--- WHAT TO WORK ON ---
Could you work out how many lines of the material below hold "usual"? Only the number is needed.

--- DATA SEGMENT ---

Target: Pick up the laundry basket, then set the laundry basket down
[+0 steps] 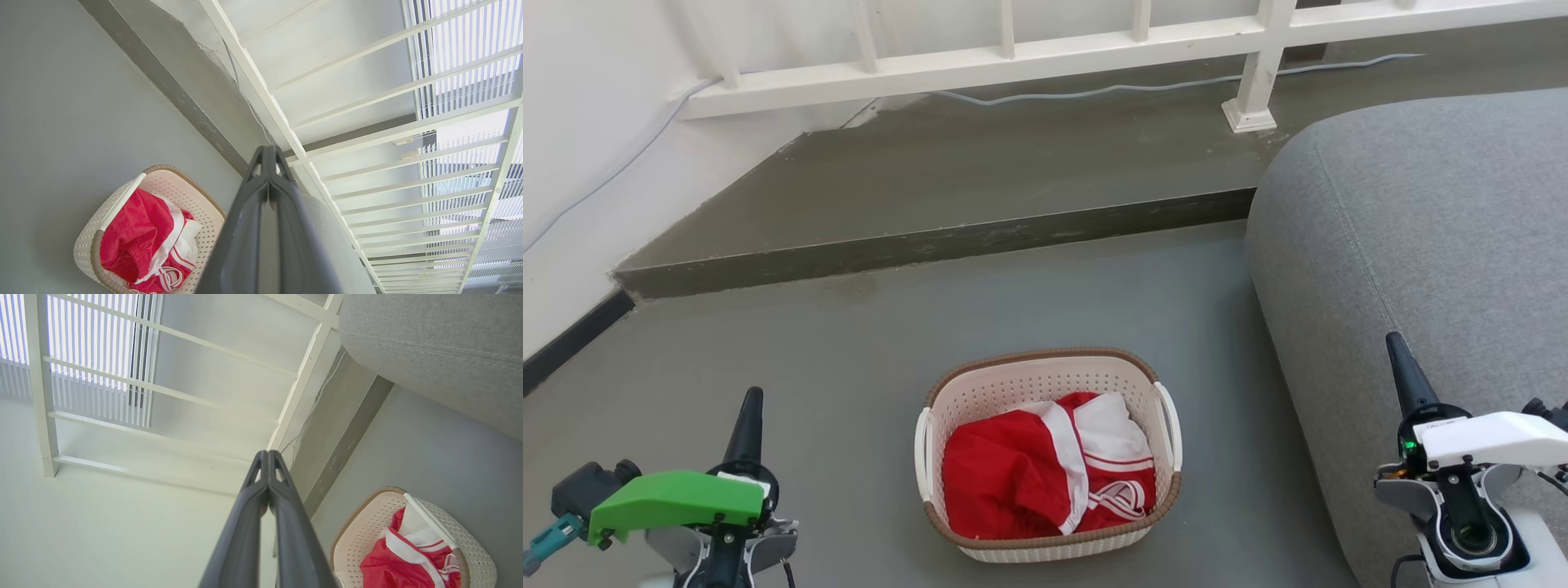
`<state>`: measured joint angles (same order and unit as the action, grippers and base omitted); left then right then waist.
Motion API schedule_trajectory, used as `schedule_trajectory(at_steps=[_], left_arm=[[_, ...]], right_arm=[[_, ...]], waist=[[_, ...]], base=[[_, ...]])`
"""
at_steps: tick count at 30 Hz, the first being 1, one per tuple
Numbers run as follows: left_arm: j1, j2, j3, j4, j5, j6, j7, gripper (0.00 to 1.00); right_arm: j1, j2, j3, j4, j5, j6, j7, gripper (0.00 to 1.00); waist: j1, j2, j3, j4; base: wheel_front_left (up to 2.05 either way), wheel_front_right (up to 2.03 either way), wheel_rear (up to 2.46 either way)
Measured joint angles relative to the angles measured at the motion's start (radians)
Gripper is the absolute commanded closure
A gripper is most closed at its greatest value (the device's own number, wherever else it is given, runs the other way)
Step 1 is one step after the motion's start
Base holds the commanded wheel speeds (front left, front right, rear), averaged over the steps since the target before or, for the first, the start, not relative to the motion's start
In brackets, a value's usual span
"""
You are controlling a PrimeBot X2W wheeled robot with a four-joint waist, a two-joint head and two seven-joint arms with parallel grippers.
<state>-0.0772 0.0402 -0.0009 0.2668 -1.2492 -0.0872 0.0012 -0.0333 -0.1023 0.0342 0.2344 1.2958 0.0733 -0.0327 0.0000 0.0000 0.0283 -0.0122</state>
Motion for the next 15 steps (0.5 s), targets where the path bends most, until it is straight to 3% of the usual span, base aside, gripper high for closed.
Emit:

--- EXERCISE SOLUTION ---
2